▶ EXERCISE INSTRUCTIONS: Would you write out the lines below exactly, from the one containing "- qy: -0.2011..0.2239" to the very last, but without the pictures?

▶ GIVEN DATA:
□ □ □ □
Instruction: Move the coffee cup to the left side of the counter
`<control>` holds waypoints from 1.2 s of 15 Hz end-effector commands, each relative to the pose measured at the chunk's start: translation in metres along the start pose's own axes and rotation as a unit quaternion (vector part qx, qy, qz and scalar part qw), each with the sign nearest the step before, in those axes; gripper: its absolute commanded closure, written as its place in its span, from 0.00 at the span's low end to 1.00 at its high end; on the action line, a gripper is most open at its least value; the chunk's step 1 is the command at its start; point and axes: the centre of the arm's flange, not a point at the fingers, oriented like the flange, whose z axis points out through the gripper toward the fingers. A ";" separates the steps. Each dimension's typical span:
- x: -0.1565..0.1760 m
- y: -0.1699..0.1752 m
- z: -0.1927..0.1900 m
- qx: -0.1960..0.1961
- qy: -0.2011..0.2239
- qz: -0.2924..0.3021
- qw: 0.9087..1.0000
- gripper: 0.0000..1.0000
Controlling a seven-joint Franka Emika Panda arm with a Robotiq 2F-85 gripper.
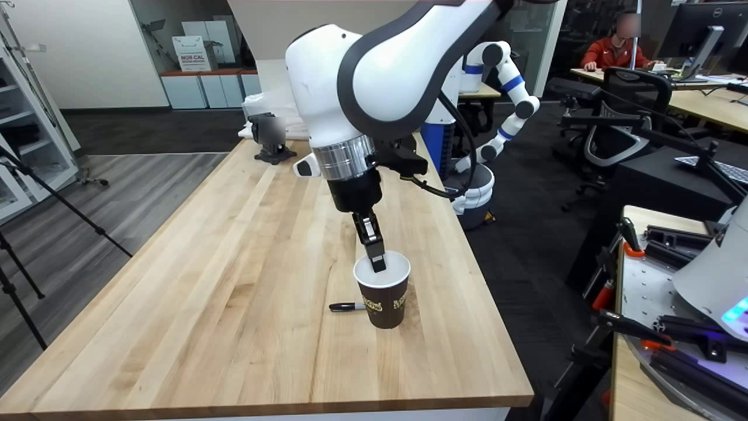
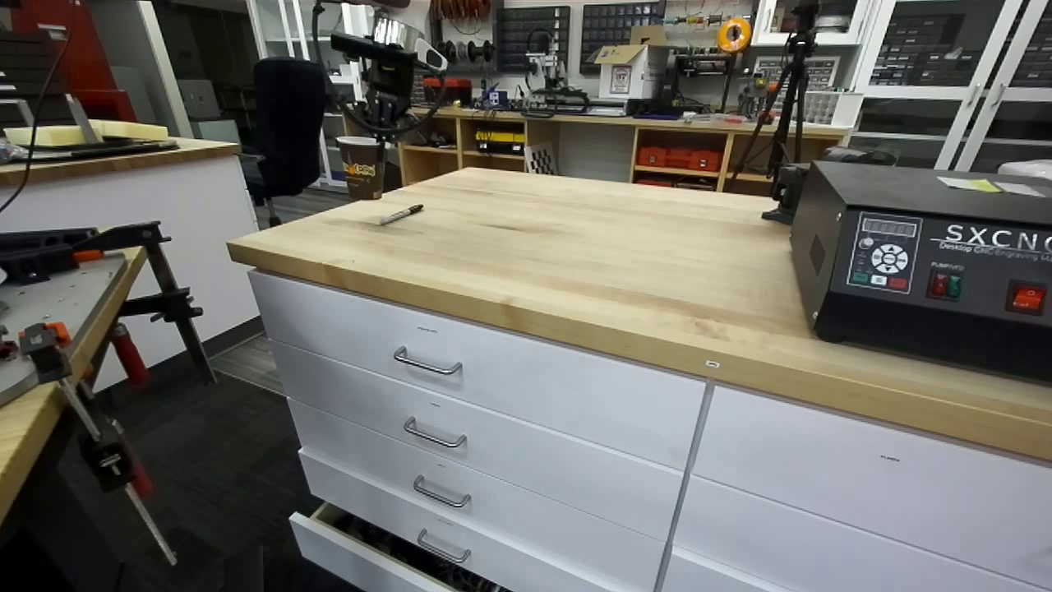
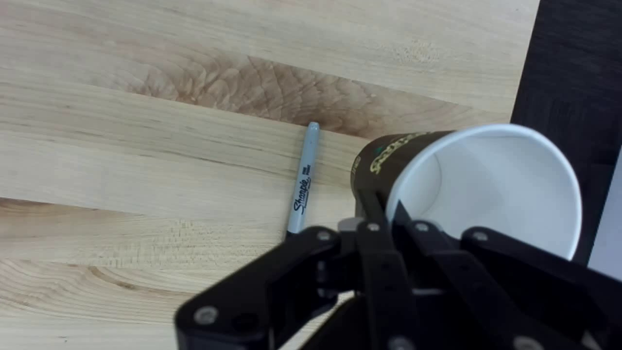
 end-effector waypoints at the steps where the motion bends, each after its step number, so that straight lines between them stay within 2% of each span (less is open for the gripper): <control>1: 0.002 0.002 -0.003 0.010 0.014 -0.007 1.000 0.96; 3: 0.003 0.002 0.000 0.015 0.013 -0.010 1.000 0.96; 4: 0.003 0.002 0.002 0.017 0.012 -0.012 1.000 0.71; 5: 0.004 0.003 0.002 0.019 0.011 -0.012 1.000 0.70; 7: 0.004 0.004 0.002 0.021 0.010 -0.016 1.000 0.59; 15: -0.001 0.017 -0.010 0.017 0.001 -0.008 1.000 0.06; 16: -0.004 0.020 -0.013 0.015 -0.011 -0.004 1.000 0.02; 18: -0.011 0.026 -0.017 0.012 -0.027 0.005 1.000 0.00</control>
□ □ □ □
▶ FINISHED TASK:
- qy: -0.2011..0.2239
- qz: -0.2924..0.3021
- qw: 0.9087..1.0000
- gripper: 0.0000..1.0000
Controlling a seven-joint Franka Emika Panda arm with a Robotiq 2F-85 gripper.
 end-effector waypoints at the steps where the motion bends, each after its step number, so that straight lines between them stay within 2% of each span (less is open for the gripper): <control>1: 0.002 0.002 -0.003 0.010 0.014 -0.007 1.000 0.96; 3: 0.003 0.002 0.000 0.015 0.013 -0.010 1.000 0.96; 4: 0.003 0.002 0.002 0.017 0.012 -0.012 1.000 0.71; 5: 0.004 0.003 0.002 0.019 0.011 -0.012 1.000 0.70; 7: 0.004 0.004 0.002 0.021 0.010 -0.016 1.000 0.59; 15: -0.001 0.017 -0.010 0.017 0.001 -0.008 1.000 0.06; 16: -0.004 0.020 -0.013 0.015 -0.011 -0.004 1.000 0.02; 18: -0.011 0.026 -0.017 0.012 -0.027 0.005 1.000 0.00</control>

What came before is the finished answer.